[Stored data entries]
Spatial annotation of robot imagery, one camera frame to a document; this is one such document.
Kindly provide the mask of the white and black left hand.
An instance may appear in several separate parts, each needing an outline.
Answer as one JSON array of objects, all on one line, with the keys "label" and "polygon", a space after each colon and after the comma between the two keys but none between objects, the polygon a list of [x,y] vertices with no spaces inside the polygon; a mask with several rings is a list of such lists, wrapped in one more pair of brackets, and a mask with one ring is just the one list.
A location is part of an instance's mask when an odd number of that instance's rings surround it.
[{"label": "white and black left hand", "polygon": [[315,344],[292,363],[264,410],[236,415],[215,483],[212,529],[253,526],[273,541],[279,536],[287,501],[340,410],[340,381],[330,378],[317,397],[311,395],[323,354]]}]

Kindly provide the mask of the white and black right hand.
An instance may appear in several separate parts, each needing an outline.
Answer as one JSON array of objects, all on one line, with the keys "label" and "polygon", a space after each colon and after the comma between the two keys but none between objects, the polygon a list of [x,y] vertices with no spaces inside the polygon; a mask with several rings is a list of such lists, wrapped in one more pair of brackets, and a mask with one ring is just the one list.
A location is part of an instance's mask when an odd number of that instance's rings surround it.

- **What you should do**
Find the lines above that contain the word "Kindly" and copy each one.

- **Final answer**
Kindly provide the mask of the white and black left hand.
Kindly provide the mask of the white and black right hand.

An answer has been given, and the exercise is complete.